Last week, Cruelty Free International welcomed reports that the Chinese Food and Drug Administration has proposed to abolish the requirement for animal testing for cosmetics for domestically manufactured ordinary products (such as shampoo, skincare or perfume) from June 2014. This is a far-reaching development that will undoubtedly spare thousands of animals from cruel tests by enabling companies to market cosmetics in China without testing on animals.
While animal testing for cosmetics is legally allowed in approximately 80% of the world (including the United States), China is the only major market where animal testing is actually required for such products. This requirement has created a dilemma for companies that wanted to enter the Chinese market but were against animal testing or, at least, wanted their consumers to think that they were.
Some cosmetic companies, after years of telling customers that they did not test on animals, quietly allowed animal testing so that they could tap into China's $32 billion beauty market. Others shifted their messaging on the issue to such inane statements as "we only test on animals when we have to." What they really meant is, "we are willing to test on animals when it's financially advantageous to do so." But, I guess, that level of honesty would not get through the public relations department.
In this post, I'm not going to name the companies that made a U-turn on their cruelty free stance when the price became too great. What I am going to do is call positive attention to all the companies that have stood by their cruelty-free commitment by refusing to enter the Chinese market until the animal testing requirement is completely eliminated.

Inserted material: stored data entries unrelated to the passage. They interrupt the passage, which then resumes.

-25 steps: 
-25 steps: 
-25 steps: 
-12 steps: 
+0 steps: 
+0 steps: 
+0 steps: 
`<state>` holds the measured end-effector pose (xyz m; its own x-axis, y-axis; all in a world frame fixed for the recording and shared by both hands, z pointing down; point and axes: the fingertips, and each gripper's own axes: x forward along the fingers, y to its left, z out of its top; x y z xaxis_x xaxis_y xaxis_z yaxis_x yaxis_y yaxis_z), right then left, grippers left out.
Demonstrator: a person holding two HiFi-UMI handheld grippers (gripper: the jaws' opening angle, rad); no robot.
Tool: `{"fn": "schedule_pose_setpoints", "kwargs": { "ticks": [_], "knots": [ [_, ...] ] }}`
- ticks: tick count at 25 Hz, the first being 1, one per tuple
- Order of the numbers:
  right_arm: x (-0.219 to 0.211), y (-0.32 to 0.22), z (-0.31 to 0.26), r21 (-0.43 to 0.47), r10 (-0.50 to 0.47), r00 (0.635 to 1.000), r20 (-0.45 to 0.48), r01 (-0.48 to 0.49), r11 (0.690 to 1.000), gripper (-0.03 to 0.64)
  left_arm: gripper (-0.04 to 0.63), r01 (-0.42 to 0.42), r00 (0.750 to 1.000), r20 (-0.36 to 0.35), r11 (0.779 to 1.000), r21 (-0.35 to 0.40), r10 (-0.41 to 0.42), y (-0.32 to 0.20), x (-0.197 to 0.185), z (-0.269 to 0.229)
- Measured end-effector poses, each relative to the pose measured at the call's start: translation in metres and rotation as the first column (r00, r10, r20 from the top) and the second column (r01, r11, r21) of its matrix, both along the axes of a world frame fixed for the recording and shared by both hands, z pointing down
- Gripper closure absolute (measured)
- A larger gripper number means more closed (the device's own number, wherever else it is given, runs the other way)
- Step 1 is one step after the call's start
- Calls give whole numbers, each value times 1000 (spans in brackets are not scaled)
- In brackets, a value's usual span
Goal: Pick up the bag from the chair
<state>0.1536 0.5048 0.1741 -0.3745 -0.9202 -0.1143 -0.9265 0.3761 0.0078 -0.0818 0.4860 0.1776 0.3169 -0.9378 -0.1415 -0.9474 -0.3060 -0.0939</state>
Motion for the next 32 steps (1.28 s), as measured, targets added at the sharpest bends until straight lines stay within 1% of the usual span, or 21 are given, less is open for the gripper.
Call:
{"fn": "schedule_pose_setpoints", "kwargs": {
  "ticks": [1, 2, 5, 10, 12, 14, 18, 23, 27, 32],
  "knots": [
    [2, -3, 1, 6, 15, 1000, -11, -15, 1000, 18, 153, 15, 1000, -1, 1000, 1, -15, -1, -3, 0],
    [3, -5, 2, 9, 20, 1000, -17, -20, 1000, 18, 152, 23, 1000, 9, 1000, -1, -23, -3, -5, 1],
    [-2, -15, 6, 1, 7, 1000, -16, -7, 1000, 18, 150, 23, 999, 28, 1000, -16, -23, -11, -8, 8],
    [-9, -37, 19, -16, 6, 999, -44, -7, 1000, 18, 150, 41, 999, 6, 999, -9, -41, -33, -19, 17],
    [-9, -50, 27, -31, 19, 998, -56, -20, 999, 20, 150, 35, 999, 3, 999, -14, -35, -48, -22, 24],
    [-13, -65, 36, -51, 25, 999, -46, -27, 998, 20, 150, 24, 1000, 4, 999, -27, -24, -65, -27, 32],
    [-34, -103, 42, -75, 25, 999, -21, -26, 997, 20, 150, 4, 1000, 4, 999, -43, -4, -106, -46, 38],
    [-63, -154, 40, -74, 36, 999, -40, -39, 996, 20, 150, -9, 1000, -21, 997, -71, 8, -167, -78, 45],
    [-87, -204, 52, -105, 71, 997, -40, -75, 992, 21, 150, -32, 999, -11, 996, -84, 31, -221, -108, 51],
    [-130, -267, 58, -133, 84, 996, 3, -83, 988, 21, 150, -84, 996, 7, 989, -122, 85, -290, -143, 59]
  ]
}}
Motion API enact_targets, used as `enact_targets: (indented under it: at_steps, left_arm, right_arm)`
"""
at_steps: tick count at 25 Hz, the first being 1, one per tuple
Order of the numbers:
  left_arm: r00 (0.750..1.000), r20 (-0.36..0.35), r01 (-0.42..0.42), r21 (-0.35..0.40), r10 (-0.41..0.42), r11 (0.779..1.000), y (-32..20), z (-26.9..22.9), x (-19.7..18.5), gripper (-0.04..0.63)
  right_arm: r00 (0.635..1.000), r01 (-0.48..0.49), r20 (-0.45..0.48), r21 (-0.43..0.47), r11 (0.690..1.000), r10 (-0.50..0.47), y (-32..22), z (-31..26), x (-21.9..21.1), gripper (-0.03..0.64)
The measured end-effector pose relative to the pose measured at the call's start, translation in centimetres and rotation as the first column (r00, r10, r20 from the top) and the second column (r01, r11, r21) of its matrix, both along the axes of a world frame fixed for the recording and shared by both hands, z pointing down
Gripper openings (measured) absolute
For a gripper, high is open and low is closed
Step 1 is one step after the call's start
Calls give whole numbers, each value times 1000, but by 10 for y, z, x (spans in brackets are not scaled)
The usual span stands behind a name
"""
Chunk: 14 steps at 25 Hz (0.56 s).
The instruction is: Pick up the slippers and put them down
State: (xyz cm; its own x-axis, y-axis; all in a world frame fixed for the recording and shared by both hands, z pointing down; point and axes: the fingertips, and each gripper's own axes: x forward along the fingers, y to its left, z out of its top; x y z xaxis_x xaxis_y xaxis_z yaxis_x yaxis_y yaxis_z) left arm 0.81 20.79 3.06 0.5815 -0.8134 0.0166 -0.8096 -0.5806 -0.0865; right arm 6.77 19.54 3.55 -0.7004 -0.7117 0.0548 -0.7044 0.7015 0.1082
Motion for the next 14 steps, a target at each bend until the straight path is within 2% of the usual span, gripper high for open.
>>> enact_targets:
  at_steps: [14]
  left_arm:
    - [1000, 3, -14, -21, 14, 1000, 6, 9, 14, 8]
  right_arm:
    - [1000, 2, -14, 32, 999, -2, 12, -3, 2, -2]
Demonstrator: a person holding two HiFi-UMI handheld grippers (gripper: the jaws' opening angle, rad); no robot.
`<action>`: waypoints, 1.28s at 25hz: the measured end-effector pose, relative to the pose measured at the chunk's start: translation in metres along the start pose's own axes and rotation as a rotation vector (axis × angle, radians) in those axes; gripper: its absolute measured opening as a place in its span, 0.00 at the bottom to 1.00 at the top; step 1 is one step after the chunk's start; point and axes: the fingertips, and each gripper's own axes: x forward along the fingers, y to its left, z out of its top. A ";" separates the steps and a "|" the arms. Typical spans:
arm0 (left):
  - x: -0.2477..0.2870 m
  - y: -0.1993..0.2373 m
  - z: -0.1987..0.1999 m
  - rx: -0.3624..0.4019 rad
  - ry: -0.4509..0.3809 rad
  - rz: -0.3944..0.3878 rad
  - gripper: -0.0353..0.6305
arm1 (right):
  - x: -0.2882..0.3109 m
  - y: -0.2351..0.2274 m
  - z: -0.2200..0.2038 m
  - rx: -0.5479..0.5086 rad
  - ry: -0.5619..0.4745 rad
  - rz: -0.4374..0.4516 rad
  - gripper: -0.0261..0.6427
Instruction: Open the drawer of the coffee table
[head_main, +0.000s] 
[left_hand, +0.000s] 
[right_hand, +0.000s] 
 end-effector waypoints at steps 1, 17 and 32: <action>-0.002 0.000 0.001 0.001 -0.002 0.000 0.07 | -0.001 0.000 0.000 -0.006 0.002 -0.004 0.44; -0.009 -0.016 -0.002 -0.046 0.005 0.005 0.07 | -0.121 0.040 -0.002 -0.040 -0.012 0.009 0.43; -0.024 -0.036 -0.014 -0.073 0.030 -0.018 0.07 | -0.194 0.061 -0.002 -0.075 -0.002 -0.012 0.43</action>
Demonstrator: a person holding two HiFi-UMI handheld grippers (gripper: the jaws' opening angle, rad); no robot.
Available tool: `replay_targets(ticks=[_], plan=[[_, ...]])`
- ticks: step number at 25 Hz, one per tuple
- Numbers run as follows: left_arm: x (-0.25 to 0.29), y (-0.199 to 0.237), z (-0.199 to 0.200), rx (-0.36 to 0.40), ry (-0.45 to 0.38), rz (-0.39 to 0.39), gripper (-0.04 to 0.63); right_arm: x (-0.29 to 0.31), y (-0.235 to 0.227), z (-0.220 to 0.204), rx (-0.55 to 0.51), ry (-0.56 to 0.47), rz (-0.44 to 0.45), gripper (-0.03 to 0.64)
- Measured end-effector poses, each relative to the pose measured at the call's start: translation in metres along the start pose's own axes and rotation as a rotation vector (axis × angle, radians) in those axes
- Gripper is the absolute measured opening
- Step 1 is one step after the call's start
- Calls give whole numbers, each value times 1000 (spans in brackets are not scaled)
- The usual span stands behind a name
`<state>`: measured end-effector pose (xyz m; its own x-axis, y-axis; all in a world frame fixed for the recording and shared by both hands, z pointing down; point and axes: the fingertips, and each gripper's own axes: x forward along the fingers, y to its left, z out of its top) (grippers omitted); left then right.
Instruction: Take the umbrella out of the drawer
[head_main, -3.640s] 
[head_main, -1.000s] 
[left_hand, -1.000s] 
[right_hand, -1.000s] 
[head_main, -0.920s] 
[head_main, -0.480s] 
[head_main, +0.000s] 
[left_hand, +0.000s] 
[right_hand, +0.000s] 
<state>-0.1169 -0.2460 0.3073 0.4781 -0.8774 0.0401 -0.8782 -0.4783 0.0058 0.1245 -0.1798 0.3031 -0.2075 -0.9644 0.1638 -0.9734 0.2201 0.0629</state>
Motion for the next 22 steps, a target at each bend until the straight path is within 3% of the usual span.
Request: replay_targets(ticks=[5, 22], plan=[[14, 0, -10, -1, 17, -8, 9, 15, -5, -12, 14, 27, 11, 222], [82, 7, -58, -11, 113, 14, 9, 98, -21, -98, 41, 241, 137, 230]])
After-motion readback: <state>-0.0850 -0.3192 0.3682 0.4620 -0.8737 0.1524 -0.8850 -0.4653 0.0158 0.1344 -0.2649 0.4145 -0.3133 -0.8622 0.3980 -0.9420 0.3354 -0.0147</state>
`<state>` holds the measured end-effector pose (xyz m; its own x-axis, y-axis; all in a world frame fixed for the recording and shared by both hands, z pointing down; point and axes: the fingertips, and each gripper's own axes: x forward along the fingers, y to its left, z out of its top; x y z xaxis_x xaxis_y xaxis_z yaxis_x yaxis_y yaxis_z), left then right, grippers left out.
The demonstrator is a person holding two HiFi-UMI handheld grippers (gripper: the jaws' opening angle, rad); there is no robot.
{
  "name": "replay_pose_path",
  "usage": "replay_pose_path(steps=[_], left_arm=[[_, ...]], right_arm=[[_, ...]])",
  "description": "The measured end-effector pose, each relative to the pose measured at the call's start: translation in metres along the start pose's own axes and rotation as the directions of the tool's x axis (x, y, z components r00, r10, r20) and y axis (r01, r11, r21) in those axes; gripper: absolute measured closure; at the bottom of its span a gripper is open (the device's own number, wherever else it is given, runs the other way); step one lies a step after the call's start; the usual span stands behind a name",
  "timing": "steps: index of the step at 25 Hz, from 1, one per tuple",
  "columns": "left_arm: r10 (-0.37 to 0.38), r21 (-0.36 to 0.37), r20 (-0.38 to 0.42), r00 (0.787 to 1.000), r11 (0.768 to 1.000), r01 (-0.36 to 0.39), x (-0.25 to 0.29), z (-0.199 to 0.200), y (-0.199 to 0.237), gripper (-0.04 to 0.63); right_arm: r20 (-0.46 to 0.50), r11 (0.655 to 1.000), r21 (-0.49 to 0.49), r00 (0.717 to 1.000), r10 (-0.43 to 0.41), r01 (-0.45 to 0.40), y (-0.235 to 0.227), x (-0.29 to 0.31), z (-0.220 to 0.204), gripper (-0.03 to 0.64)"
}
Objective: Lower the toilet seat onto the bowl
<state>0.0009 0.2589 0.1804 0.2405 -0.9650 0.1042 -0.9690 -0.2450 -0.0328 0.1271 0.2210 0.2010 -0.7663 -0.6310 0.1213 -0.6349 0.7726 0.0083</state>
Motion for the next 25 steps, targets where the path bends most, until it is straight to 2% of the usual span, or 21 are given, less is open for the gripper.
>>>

Companies certified under the Leaping Bunny standard have not compromised their ethos. Brands such as Paul Mitchell, The Body Shop, Urban Decay, Bull Dog, Kiss My Face, Mrs. Meyer's Clean Day and Method products have held firm and along with the hundreds of other brands are certified under the leaping bunny program. Currently, companies that sell products in China cannot be Leaping Bunny certified due to the Chinese animal testing requirement. I know many of these companies are eagerly awaiting the policy change that will allow them to access the lucrative Chinese market with their cruelty free values intact.
The change that is now on the horizon follows a consultation by the Chinese authorities on the way forward with submissions from Cruelty Free International, as well as Chinese and international industry, and discussions with Cruelty Free International's Director of Policy in Beijing and Shanghai last month and earlier in the year.
It's been a long road but to those who care deeply about the issue it is worth it. We've always been in for the long haul. As the ice begins to thaw in China on the issue of animal testing, let us not forget the companies that have held firm in their cruelty free commitment. Remember, by buying from the hundreds of Leaping Bunny certified brands you are helping to save animals from a life of suffering in a laboratory and you are sending a strong message that consumers don't want cosmetics to be tested on animals - anywhere in the world.